REQUIRED ACTION
In the data below, find the line that contains "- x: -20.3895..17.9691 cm" and the line that contains "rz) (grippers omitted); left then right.". Copy both, plus every line between them, exactly.

GIVEN INFORMATION

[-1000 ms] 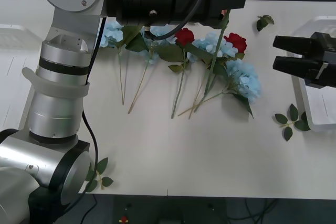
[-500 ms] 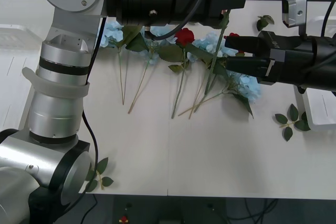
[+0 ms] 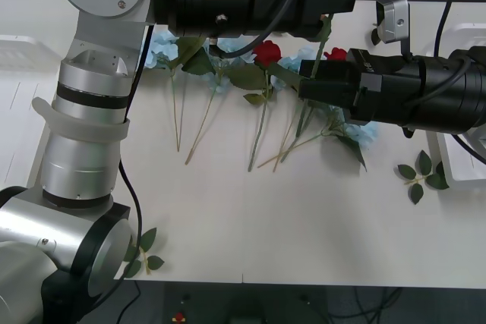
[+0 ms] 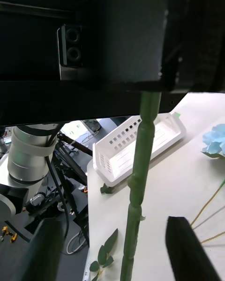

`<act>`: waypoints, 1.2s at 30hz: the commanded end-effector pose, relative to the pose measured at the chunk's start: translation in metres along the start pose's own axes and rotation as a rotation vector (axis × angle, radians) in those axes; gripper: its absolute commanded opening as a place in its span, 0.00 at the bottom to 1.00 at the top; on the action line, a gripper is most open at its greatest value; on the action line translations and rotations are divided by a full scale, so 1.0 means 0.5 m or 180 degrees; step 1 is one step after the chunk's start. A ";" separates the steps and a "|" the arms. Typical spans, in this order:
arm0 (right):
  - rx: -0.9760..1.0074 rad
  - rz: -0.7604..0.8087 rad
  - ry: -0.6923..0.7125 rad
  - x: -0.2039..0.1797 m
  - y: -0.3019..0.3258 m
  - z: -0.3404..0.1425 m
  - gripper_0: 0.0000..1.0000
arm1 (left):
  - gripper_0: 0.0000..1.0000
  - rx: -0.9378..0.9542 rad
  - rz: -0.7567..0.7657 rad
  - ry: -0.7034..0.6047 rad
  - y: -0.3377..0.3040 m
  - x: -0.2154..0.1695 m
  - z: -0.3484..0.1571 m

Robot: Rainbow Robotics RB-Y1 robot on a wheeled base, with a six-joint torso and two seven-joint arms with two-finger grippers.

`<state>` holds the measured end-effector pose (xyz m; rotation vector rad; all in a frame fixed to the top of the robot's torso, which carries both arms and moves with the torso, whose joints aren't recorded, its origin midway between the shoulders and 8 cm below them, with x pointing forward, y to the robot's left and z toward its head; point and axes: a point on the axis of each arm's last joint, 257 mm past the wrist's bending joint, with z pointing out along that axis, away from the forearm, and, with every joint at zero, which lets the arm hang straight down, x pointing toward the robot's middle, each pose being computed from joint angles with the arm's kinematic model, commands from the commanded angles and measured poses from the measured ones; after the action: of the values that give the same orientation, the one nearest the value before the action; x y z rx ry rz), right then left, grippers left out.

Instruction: Place the red flowers into the right box and the blue flowers into the left box. If a person shows an open palm, hand one flower to the person first, then continue sorting.

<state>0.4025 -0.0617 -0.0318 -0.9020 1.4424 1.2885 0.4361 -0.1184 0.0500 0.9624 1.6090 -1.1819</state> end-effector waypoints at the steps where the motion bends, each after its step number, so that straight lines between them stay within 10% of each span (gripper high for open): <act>1: -0.0121 -0.0072 -0.0085 -0.034 0.020 0.022 0.00 | 0.00 0.0110 0.0347 -0.0112 -0.042 -0.025 0.006; 16: -0.0139 -0.0093 -0.0080 -0.033 0.023 0.022 0.00 | 0.01 0.0110 0.0347 -0.0112 -0.042 -0.025 0.006; 17: -0.0134 -0.0088 -0.0087 -0.034 0.022 0.022 0.00 | 0.11 0.0110 0.0347 -0.0112 -0.042 -0.025 0.006; 18: -0.0138 -0.0088 -0.0084 -0.033 0.023 0.022 0.00 | 0.57 0.0110 0.0347 -0.0112 -0.042 -0.025 0.006; 19: -0.0140 -0.0085 -0.0087 -0.034 0.023 0.022 0.00 | 0.81 0.0110 0.0347 -0.0112 -0.042 -0.025 0.006; 22: -0.0147 -0.0077 -0.0097 -0.035 0.024 0.022 0.00 | 0.99 0.0110 0.0347 -0.0112 -0.042 -0.025 0.006; 36: -0.0053 -0.0097 -0.0131 -0.064 0.011 -0.008 0.00 | 1.00 0.0110 0.0347 -0.0112 -0.042 -0.025 0.006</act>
<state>0.4042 -0.0637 -0.0236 -0.8769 1.4290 1.3157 0.4347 -0.1190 0.0507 0.9642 1.6061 -1.1889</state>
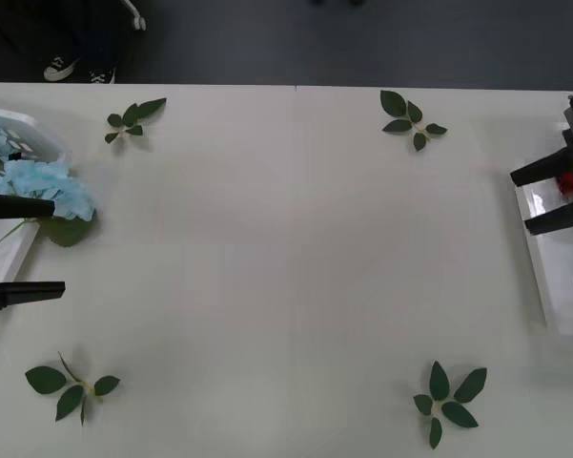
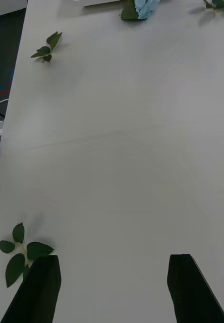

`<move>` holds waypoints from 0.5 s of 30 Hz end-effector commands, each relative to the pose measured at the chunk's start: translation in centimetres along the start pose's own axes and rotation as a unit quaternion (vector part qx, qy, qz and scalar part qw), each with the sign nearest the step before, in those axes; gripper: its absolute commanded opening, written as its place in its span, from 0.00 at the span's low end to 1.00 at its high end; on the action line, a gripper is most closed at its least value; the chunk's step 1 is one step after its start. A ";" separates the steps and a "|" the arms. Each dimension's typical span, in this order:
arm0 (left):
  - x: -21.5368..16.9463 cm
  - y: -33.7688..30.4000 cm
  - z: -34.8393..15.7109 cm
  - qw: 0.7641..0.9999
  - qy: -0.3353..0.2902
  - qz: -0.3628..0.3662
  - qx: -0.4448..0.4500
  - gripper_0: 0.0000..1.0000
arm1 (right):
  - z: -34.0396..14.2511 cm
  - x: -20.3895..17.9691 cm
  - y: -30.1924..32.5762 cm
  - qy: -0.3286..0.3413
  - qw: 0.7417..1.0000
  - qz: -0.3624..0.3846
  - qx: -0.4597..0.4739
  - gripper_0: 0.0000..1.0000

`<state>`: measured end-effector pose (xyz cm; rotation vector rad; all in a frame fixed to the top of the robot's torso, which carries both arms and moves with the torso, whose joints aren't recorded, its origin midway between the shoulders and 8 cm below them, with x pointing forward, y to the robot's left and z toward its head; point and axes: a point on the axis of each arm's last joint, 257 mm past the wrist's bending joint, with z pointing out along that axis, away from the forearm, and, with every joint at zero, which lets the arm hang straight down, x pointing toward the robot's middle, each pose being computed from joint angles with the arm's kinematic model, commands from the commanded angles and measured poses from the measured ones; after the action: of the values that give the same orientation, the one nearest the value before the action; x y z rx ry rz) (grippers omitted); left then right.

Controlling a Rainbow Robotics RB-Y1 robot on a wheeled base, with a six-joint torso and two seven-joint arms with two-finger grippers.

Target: Put the red flowers into the right box and the blue flowers into the left box

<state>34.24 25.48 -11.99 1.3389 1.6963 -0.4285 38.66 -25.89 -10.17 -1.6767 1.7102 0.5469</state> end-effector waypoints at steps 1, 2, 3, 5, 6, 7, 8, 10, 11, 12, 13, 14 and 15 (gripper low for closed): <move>-0.8 0.6 -0.4 0.999 0.009 0.040 -0.008 1.00 | -0.2 0.2 1.3 0.011 1.000 -0.005 0.002 0.62; -0.8 0.6 -0.4 0.999 0.009 0.040 -0.008 1.00 | 0.1 0.3 1.6 0.010 1.000 -0.003 0.005 0.62; -0.8 0.6 -0.4 0.999 0.009 0.040 -0.008 1.00 | 0.3 0.5 1.8 0.011 1.000 -0.001 0.009 0.62; -0.8 0.6 -0.4 0.999 0.009 0.040 -0.008 1.00 | 0.8 0.7 2.1 0.010 1.000 0.000 0.012 0.62; -0.8 0.6 -0.4 0.999 0.009 0.040 -0.008 1.00 | 1.2 0.7 2.3 0.009 1.000 0.000 0.015 0.62; -0.8 0.6 -0.4 0.999 0.009 0.040 -0.008 1.00 | 1.7 0.7 2.4 0.009 1.000 -0.002 0.018 0.62; -0.8 0.6 -0.4 0.999 0.009 0.040 -0.008 1.00 | 1.9 0.8 2.5 0.009 1.000 -0.002 0.019 0.62; -0.8 0.6 -0.4 0.999 0.009 0.040 -0.008 1.00 | 3.0 0.8 2.9 0.007 1.000 -0.003 0.025 0.62; -0.8 0.6 -0.4 0.999 0.009 0.040 -0.008 1.00 | 3.4 0.9 2.9 0.006 1.000 -0.002 0.028 0.62; -0.8 0.6 -0.4 0.999 0.009 0.040 -0.008 1.00 | 3.8 0.9 3.0 0.005 1.000 -0.001 0.030 0.62; -0.8 0.6 -0.4 0.999 0.009 0.040 -0.008 1.00 | 4.3 1.0 3.1 0.002 0.999 0.001 0.033 0.62; -0.8 0.6 -0.4 0.999 0.009 0.040 -0.008 1.00 | 4.5 1.0 3.1 0.003 0.999 0.000 0.034 0.62; -0.8 0.6 -0.4 0.999 0.009 0.040 -0.008 1.00 | 4.8 1.0 3.0 0.002 0.999 -0.001 0.038 0.62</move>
<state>34.24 25.48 -11.99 1.3389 1.6963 -0.4285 36.75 -23.54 -14.76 -1.5988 1.7253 0.4996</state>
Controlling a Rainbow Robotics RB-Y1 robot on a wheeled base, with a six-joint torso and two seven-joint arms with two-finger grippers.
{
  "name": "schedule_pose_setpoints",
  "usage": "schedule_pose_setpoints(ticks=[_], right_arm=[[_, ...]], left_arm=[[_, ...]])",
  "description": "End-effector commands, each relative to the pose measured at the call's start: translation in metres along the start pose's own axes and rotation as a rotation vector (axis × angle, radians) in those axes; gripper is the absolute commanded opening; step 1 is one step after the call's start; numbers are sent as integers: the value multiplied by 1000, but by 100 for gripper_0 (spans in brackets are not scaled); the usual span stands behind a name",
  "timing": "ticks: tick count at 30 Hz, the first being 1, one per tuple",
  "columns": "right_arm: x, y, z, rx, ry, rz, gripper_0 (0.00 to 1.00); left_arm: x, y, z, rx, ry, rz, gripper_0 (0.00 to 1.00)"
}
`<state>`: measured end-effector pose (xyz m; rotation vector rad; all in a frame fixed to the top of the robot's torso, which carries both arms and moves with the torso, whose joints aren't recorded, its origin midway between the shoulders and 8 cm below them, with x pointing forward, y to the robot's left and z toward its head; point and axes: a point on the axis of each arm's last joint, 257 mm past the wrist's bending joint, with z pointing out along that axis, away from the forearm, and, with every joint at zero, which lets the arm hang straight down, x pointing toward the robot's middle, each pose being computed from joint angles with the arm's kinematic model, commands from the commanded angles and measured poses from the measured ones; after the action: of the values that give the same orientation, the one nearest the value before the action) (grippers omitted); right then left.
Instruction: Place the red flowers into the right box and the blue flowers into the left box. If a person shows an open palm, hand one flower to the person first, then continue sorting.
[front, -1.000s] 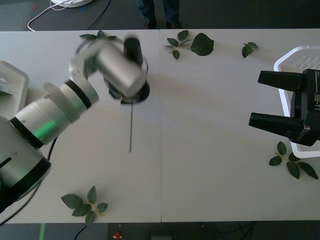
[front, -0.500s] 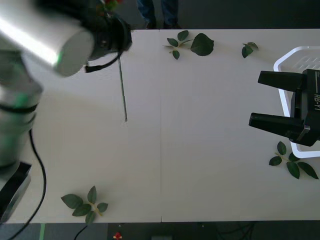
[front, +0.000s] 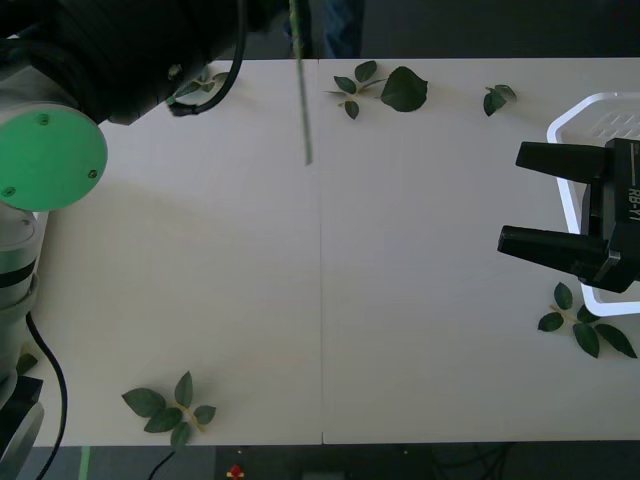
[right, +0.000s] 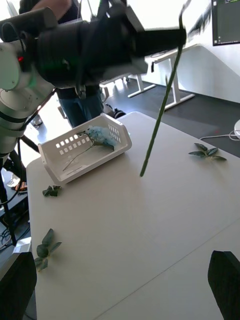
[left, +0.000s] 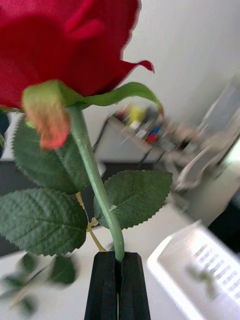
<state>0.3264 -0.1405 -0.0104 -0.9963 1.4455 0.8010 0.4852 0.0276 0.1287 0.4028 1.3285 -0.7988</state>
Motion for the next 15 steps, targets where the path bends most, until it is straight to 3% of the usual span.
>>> schedule_pose_setpoints(ticks=[1, 15], right_arm=[[-1, 5, -3, -14, 32, -57, 100], [4, 8, -16, -55, 27, 28, 100]], left_arm=[[-21, -69, 0, 178, -101, 17, 0], [10, -177, 4, 420, -75, -18, 0]])
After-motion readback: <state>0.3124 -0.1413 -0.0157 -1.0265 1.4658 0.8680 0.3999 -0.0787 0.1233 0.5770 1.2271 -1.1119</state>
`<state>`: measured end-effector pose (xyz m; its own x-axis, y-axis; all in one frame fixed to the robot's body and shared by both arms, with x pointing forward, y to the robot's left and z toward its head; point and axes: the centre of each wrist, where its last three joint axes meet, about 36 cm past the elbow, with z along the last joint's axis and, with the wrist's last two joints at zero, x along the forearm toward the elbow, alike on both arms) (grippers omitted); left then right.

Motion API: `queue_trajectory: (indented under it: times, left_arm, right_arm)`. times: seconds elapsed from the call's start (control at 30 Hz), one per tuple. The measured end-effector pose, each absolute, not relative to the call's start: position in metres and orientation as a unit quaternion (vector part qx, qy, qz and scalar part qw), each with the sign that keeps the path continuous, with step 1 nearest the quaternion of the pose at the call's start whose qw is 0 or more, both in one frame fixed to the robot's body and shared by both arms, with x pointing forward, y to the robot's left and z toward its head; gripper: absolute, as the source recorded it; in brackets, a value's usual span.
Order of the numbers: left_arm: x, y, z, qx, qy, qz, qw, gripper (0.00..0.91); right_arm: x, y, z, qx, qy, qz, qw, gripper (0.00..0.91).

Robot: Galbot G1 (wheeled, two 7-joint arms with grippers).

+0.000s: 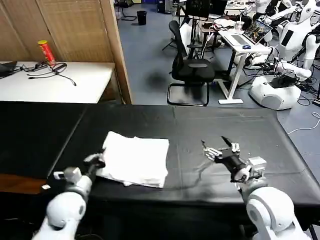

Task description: Fold and organize the clothes.

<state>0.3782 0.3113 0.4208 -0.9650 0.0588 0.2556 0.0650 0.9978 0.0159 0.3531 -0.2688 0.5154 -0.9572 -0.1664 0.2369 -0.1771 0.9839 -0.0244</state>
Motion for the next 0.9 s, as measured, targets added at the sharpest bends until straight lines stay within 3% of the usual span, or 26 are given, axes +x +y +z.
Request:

ANSWER SECTION
  - x: -20.3895..17.9691 cm
  - y: -30.1924..32.5762 cm
  - qy: -0.3286..0.3413
  - qw: 0.7417..1.0000
  - qz: -0.3624..0.3846
  - qx: -0.4597..0.4739
  - gripper_0: 0.0000..1.0000

`<state>`: measured end-effector pose (xyz cm; rotation vector rad; all in a frame fixed to the top of the robot's torso, which carries both arms and moves with the torso, whose joints aren't recorded, its origin midway between the shoulders and 8 cm below them, with x pointing forward, y to the robot's left and z toward its head; point and axes: a point on the axis of each arm's last joint, 257 mm past the wrist's bending joint, with z pointing out along that axis, away from the forearm, and, with every joint at zero, which lets the arm hang straight down, x pointing toward the robot's middle, each pose being computed from joint angles with the arm's kinematic model, commands from the commanded angles and measured poses from the measured ones; after the action: of the values that give the same orientation, the one nearest the value before the action; x y z rx ry rz) (grippers omitted); left then right.

This is the complete output for the exercise.